Sixty percent of hybrid employees say their manager is their most direct connection to company culture. But people managers are struggling to balance their employee expectations of purpose, flexibility, and career opportunities with performance pressure from senior leaders.

Pursuit of nontraditional candidates will expand talent pipelines.

For years, organizations have talked about the strategic value of expanding and diversifying their talent pipelines. With more employees charting nonlinear career paths and organizations having trouble meeting their talent needs through traditional sourcing methods, now is the time to act. To fill critical roles in 2023, organizations will need to become more comfortable assessing candidates solely on the skills needed to perform in the role, rather than their credentials and prior experience. Organizations will  do this by removing formal education and experience requirements from job postings and instead reaching out directly to internal or external candidates from nontraditional backgrounds who may not have access to certain professional opportunities, or even be aware of them.


Healing pandemic trauma will open path to sustainable performance.

As the immediate Covid-19 threat recedes, our collective adrenaline is wearing off, leaving employees to contend with long-term physical and emotional impacts. Employees’ stress and worry in 2022 grew above even 2020 peaks — nearly 60% of employees report they are stressed at their jobs every day. The societal, economic, and political turbulence of the last few years is manifesting as decreased productivity and performance, no-notice quitting and workplace conflict.


Organizations will drive DEI forward amid growing pushback.

Our research found 42% of employees believe their organization’s DEI efforts are divisive. This pushback to DEI efforts can decrease workforce engagement, inclusion, and trust. To address this fraught moment and maintain DEI momentum, HR must equip managers with tools and strategies to engage resistant employees and address pushback early before it evolves into more disruptive forms of DEI resistance.

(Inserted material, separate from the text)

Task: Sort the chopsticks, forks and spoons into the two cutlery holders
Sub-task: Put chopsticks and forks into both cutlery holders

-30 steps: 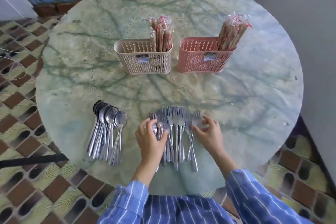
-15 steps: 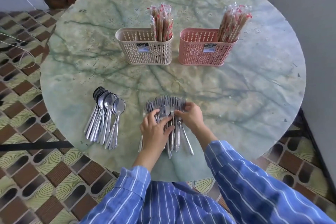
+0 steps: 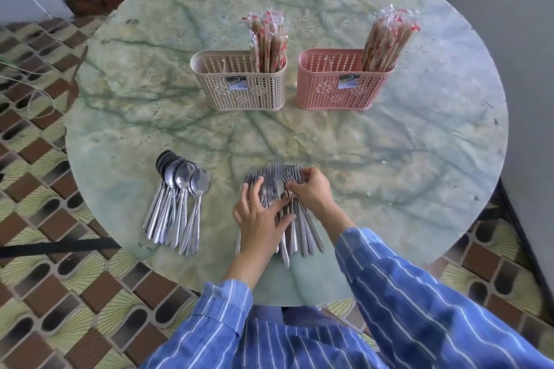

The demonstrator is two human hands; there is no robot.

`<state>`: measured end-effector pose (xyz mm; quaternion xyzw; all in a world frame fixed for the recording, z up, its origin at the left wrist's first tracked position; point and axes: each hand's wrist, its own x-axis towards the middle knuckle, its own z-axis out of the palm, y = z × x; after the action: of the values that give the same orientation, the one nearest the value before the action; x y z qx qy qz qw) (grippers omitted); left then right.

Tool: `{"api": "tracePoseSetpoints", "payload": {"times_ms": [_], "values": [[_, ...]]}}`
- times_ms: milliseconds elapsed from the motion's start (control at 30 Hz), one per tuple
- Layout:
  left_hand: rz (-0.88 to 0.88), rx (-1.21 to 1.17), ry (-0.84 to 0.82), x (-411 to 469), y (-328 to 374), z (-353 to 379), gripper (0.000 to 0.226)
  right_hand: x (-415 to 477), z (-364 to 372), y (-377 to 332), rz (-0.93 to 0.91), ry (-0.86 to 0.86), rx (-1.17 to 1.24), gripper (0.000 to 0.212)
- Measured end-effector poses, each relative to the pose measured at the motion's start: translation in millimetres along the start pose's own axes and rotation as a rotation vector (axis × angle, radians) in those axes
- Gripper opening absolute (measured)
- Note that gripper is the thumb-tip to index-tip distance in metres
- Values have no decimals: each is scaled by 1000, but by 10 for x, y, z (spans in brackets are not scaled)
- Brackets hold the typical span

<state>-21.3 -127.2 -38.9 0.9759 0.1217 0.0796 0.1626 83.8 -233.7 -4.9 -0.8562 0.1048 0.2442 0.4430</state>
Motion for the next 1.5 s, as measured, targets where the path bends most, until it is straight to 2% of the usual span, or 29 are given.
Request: {"api": "tracePoseSetpoints", "payload": {"times_ms": [67,133,233,333,533,600,667,700,767,867,967,1033,1100,1133,1200,1267,1300,1400,1500], "values": [[0,1,-6,6,-20,3,33,36,2,-24,-4,-37,-17,26],[6,1,-19,19,-42,0,39,48,-4,-19,-35,-44,-33,14],[30,-5,-21,4,-76,17,35,3,-67,3,-49,-39,5,11],[20,-49,4,-38,-83,46,27,-20,-163,71,-20,-38,121,9],[14,-157,33,49,-54,36,26,27,-398,237,40,-1,353,12],[62,-267,77,150,13,-12,25,-6,-496,241,13,3,416,12],[112,-508,68,311,156,-69,27,-37,-572,238,-24,-20,445,9],[95,-650,18,395,249,-105,30,-62,-598,220,-51,-38,452,10],[-20,-873,-217,547,446,-213,38,-109,-650,163,-113,-78,461,12],[-121,-906,-676,688,722,-358,44,-204,-745,15,-186,-113,577,10],[-77,-837,-785,781,832,-418,46,-275,-838,-126,-230,-108,614,18],[-37,-896,-804,828,878,-440,33,-283,-889,-187,-254,-107,530,20],[-12,-928,-787,847,906,-441,11,-272,-940,-229,-264,-133,460,19],[-11,-924,-765,848,912,-450,8,-262,-971,-235,-266,-153,438,19],[-31,-919,-708,847,900,-425,17,-247,-1026,-234,-267,-213,441,19],[-27,-799,-632,861,893,-405,31,-254,-1027,-244,-234,-260,463,19],[-8,-703,-588,865,898,-394,37,-263,-998,-257,-216,-233,460,20],[13,-560,-456,845,956,-392,43,-260,-874,-298,-170,-3,494,34],[2,-562,-412,837,978,-370,43,-224,-816,-309,-158,42,571,40]]}}
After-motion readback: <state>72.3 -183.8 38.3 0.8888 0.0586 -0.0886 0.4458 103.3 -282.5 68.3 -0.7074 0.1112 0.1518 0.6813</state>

Getting personal with employee support will create new data risks.

Being a human organization means knowing more about employees as people — a shift that has the potential to violate boundaries around deeply personal and private information. Organizations are increasingly using emerging technologies — artificial intelligence (AI) assistants, wearables, etc. — to collect data about employees’ health, family situations, living conditions, and mental health. While these technologies can enable employers to respond more effectively to employees’ needs, they also have the potential to create a looming privacy crisis.